LESSON 6 - Supervised learning 1 Flashcards
Why is it crucial for a model in supervised learning to be able to generalize to new data?
The model’s success is determined not only by its performance on the training set but also its ability to generalize to a new test set. Generalization ensures the model can accurately describe new, unseen data.
What is the significance of allowing some outliers in a model, particularly in the context of EEG or FMRI data?
It is preferable to have some outliers than to memorize data without the ability to generalize. Outliers can be considered acceptable errors, such as sweating in EEG or movement in FMRI data.
How is overfitting monitored in supervised learning, and what role does the parameter ‘patience’ play?
Overfitting is monitored by observing the test error, which may worsen even if the overall error function is decreasing. The ‘patience’ parameter helps determine when to stop training, aiming for a balance between good error function and a small generalization gap.
What are the two major problems in supervised learning, and how do they relate to categorizing?
The two major problems in supervised learning are categorizing and training vs. test performance. Categorizing involves providing input and desired output, aiming to generalize this information for new instances. Training focuses on checking if everything is going well, while testing is more complex and requires validation for generalization.
How does supervised learning handle binary output, and what example is given for classification problems?
In supervised learning, binary output involves associating input data with labels, such as classifying cats as 0 and dogs as 1. An example using height and weight as features is provided for visualization.
What is the purpose of linear classifiers in supervised learning, and what potential problems do they face?
Linear classifiers, exemplified by perceptrons, aim to separate classes using a line. Potential problems include the need for multiple examples to find a reliable solution and the challenge when classes are not linearly separable, requiring more powerful algorithms.
What are the three types of learning mentioned in the context of associative learning?
The three types of learning mentioned in associative learning are supervised learning, unsupervised learning, and reinforcement learning. Supervised learning involves providing correct outputs during training, unsupervised learning focuses on building representations without associated outputs, and reinforcement learning maximizes rewards or minimizes punishments.
What is the significance of the delta rule in the context of learning algorithms for artificial neural networks?
The delta rule describes learning in a neural network in terms of gradient descent over the error function. It plays a fundamental role in minimizing the error function, and the idea is used in various algorithms for training neural networks.
What is the purpose of the perceptron model, and how does it handle output in terms of classification?
The perceptron model is designed to function as a linear classifier. It uses a bipolar output (-1 or +1) and classifies input examples based on a threshold, allowing it to decide between classes like cat (0) and dog (1).
How does the perceptron model address the issue of adjusting the threshold, and what is the role of the bias weight?
The perceptron substitutes the threshold with a bias weight, represented by W0, which acts like a threshold. The bias weight is an additional connection weight with a constant value of 1, offering a solution to adjusting the threshold.

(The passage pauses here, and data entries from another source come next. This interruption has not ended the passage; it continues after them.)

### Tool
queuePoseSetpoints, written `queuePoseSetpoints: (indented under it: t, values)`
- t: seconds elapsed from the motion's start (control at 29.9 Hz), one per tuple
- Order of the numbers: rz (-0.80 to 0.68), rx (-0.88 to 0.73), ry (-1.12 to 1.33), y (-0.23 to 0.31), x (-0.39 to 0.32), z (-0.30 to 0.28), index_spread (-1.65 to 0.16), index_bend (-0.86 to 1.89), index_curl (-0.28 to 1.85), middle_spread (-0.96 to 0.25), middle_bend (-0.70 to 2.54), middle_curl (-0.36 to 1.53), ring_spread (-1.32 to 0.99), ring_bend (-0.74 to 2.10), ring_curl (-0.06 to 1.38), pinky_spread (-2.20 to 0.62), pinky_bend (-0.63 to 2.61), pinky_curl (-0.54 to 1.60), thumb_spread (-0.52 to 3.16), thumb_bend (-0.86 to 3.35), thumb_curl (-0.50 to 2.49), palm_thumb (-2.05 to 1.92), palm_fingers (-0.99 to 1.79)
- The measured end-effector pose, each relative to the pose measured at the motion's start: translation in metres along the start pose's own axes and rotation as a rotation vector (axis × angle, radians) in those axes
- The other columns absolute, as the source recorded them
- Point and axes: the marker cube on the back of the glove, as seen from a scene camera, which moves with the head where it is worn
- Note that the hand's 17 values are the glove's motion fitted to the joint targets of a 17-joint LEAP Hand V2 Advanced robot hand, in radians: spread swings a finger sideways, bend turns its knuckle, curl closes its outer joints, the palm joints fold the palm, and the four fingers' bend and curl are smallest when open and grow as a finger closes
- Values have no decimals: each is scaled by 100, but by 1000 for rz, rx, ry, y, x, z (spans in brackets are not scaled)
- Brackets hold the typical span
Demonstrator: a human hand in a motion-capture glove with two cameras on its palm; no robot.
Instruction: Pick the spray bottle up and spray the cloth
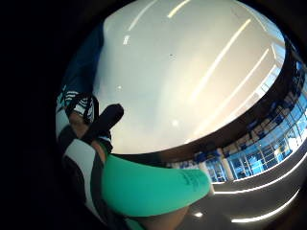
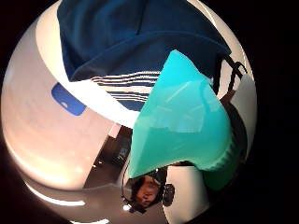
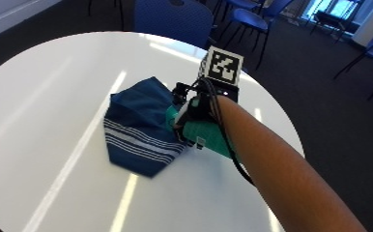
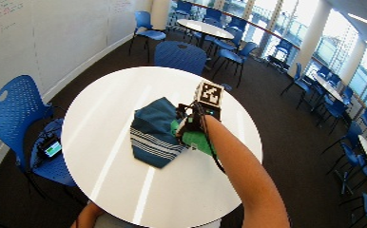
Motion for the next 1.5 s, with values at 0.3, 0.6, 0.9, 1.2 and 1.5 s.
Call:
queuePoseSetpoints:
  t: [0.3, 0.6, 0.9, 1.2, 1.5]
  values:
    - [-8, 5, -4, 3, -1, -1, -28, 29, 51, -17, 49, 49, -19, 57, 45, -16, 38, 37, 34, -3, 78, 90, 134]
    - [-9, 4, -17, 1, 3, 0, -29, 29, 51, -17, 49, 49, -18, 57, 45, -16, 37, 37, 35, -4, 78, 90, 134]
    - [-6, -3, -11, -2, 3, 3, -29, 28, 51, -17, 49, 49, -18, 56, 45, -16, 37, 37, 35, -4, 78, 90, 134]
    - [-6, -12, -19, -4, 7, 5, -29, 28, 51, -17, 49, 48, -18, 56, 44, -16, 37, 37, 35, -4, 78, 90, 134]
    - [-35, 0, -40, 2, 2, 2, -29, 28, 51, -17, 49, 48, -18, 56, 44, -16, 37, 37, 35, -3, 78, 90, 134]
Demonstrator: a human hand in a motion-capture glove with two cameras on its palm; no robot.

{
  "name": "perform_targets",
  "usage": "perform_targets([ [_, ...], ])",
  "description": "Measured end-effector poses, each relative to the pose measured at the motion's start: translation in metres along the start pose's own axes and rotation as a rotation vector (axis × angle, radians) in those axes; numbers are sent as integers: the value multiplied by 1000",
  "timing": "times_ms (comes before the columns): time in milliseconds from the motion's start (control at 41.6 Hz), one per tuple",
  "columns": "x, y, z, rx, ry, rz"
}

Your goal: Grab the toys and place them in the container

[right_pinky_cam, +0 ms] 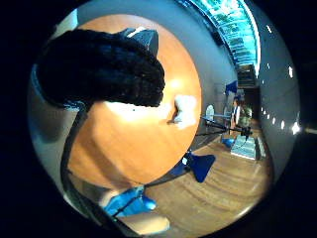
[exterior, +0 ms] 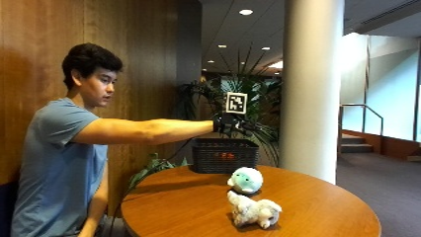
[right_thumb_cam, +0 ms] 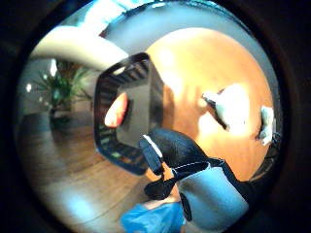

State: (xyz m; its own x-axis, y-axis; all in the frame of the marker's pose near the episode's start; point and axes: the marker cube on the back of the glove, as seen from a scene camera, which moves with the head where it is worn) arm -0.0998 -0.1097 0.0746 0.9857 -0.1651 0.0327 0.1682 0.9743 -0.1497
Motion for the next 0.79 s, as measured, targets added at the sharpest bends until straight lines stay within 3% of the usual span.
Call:
perform_targets([
  [120, 28, -13, 29, -28, -37, 242],
  [241, 57, -8, 64, -67, -3, 35],
  [602, 68, -24, 178, -254, -93, 47],
  [794, 56, -28, 201, -194, -41, 88],
])
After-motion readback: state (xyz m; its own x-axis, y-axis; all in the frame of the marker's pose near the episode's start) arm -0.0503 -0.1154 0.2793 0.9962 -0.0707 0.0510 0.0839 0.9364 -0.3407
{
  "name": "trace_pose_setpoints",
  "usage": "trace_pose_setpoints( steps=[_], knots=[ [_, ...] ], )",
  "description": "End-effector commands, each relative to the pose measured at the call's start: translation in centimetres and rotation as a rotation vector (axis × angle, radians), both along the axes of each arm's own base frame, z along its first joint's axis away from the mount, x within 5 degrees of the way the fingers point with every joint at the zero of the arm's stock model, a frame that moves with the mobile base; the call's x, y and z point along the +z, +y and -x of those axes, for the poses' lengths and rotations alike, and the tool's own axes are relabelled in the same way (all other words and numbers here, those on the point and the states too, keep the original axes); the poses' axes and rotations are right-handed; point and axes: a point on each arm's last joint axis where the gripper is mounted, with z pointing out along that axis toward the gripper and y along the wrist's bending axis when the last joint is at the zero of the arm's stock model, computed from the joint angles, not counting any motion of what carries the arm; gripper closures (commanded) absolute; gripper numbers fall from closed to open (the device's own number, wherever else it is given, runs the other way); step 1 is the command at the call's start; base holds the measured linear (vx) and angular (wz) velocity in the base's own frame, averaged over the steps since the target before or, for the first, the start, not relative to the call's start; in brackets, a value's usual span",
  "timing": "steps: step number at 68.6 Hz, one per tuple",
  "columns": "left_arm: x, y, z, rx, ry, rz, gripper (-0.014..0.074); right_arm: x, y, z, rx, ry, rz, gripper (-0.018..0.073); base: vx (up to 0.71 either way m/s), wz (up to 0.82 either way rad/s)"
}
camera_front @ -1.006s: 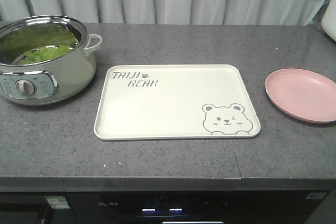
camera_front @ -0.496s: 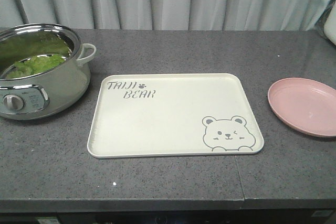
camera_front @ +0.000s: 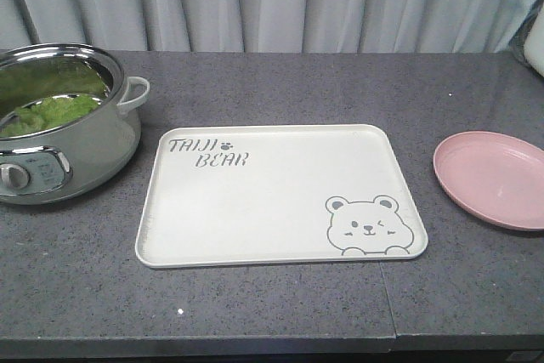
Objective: Transfer vegetables to tray and serve
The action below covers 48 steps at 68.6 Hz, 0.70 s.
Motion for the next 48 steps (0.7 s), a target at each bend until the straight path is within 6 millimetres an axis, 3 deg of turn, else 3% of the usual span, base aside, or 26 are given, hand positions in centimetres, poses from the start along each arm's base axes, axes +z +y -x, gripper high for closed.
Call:
trace_pose_setpoints(
  steps=[1, 48],
  knots=[
    [-0.06, -0.02, 0.06, -0.005, -0.065, 0.01, 0.0603, 0.46, -0.01, 0.04, -0.003, -0.072, 0.013, 0.0567, 0.01, -0.01],
    [-0.06, -0.02, 0.06, -0.005, -0.065, 0.01, 0.0603, 0.47, -0.01, 0.04, -0.003, -0.073, 0.012, 0.0567, 0.0, 0.0]
  ],
)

What is the delta rule, and how is it applied in the context of the perceptron model?
The delta rule is a learning rule applied in the perceptron model to adjust weights during training. It computes weight changes based on the difference between the target output and the actual output, multiplied by the presynaptic activity (input value).
What is the mathematical foundation behind the guarantee that the perceptron model will work, and what kind of problems can it effectively solve?
Mathematically, the perceptron model is guaranteed to work if there is a linear solution to the problem. It is effective for linear problems; however, it struggles with non-linear separations in classification problems.
What are the potential problems associated with the perceptron model, especially in dealing with non-linearly separable classes?
The perceptron model faces issues with non-linearly separable classes, where many possible lines can separate them. It might misclassify examples, especially when encountering outliers or noisy data, making it less reliable for generalization.
How does the OR problem illustrate the limitations of the perceptron model, and what is its relation to linear separability?
The OR problem involves binary input variables and outputs, showcasing the limitations of the perceptron model. While the perceptron works for linearly separable problems, the OR problem reveals that it struggles when inputs are not linearly separable.
What is the key difference between the XOR problem and the OR problem, and how does it highlight the perceptron model’s limitations?
The XOR problem differs from the OR problem in that it outputs 0 when both inputs are active. This non-linearly separable condition exposes the perceptron model’s inability to handle more complex patterns.